◆ TO DO ◆
Copy, from the material below, each line where "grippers" shows up.
___ GIVEN DATA
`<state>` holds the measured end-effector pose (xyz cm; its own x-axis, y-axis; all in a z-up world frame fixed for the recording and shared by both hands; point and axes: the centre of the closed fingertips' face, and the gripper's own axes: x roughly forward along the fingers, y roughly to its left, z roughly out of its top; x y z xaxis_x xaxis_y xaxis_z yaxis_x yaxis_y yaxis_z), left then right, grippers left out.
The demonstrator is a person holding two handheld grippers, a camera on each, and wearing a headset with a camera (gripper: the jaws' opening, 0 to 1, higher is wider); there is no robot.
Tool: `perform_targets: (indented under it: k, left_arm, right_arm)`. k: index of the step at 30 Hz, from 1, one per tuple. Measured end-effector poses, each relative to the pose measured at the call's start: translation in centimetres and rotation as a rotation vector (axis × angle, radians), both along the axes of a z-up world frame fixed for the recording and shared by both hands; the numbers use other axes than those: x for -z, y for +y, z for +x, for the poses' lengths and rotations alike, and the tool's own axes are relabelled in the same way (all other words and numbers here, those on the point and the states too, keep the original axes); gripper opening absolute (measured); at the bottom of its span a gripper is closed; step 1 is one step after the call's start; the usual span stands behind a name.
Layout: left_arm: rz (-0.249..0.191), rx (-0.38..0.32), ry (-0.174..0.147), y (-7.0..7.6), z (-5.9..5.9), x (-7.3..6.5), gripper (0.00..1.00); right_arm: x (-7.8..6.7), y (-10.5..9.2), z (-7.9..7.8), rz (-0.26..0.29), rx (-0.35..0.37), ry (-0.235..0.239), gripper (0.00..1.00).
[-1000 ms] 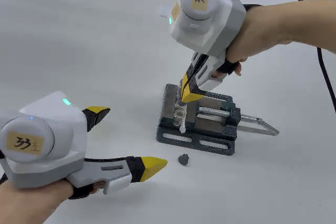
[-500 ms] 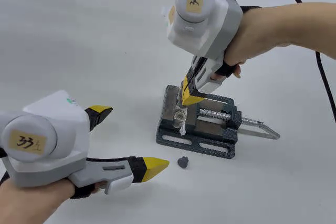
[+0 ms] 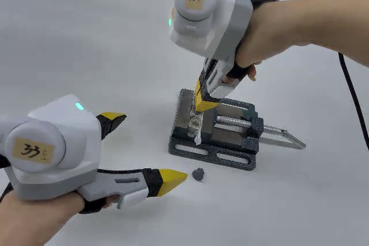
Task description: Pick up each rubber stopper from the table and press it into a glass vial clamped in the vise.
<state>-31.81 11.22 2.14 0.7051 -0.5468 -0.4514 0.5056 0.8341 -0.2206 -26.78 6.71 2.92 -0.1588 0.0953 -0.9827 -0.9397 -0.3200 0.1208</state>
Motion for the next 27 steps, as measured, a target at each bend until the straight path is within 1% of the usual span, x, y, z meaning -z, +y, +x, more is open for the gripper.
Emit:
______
◆ EXERCISE RESULT ◆
`<state>` holds the measured end-effector pose (xyz cm; its own x-axis, y-axis; all in a z-up world frame fixed for the recording and shared by both hands; point and axes: the centre of the closed fingertips' face, and the gripper's own axes: x roughly forward along the fingers, y roughly to its left, z roughly out of its top; x y z xaxis_x xaxis_y xaxis_z yaxis_x yaxis_y yaxis_z), left then right, grippers left out.
The demonstrator is a person holding two handheld grippers, a camera on each, and wearing a headset with a camera (gripper: the jaws' opening, 0 to 1, higher is wider); there is no robot.

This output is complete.